→ INSTRUCTIONS FOR THE TASK
Return, from the listing below, every line that includes "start".
§ §
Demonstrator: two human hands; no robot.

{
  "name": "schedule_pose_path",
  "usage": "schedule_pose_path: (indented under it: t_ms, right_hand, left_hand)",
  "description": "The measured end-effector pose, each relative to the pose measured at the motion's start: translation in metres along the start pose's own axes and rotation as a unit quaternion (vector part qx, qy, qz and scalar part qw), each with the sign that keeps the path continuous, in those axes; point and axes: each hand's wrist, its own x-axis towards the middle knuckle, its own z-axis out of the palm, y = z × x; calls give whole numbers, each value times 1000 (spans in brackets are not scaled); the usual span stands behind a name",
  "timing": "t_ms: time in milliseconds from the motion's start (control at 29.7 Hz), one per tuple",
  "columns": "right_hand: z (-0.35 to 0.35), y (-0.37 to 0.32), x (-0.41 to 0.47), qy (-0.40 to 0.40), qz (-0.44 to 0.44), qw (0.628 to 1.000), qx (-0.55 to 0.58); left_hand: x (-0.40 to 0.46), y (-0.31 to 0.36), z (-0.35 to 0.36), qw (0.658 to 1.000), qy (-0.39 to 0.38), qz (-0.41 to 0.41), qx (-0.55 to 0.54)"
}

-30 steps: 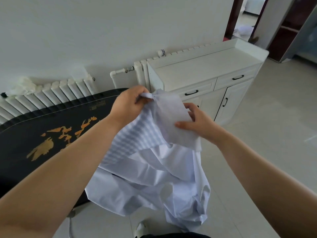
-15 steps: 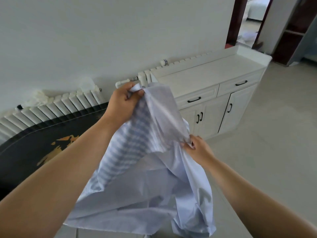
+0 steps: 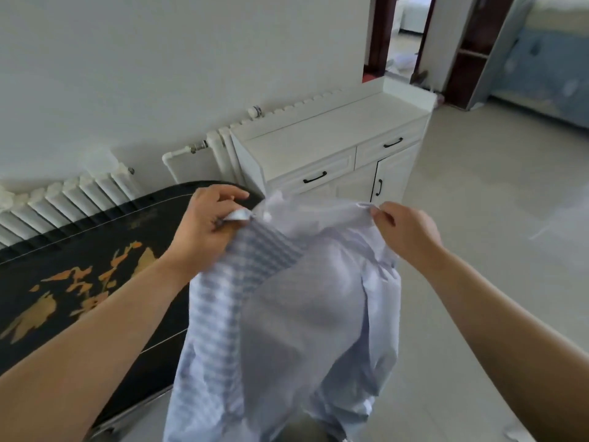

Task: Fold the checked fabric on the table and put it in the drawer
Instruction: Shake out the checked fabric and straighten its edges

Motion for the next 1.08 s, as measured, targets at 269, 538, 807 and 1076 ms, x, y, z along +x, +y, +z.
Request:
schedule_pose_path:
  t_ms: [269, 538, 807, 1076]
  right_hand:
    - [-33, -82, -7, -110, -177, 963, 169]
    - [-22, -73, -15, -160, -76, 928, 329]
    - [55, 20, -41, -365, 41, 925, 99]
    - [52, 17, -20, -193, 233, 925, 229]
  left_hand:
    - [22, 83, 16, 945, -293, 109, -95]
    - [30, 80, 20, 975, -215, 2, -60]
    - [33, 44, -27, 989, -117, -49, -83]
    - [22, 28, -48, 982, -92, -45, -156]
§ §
→ REPLY TO THE EXERCISE
  "description": "The measured end-effector pose, each relative to the pose measured at the motion's start: translation in metres along the start pose's own axes and rotation as a unit quaternion (vector part qx, qy, qz and scalar part qw), each with the sign that keeps the path continuous, in those axes; point and axes: each hand's wrist, its own x-axis towards the middle knuckle, its own z-axis out of the palm, y = z × x; calls give whole numbers, each value times 1000 (spans in brackets are not scaled); the usual span stands behind a name",
  "timing": "t_ms: time in milliseconds from the motion's start (control at 29.7 Hz), one per tuple",

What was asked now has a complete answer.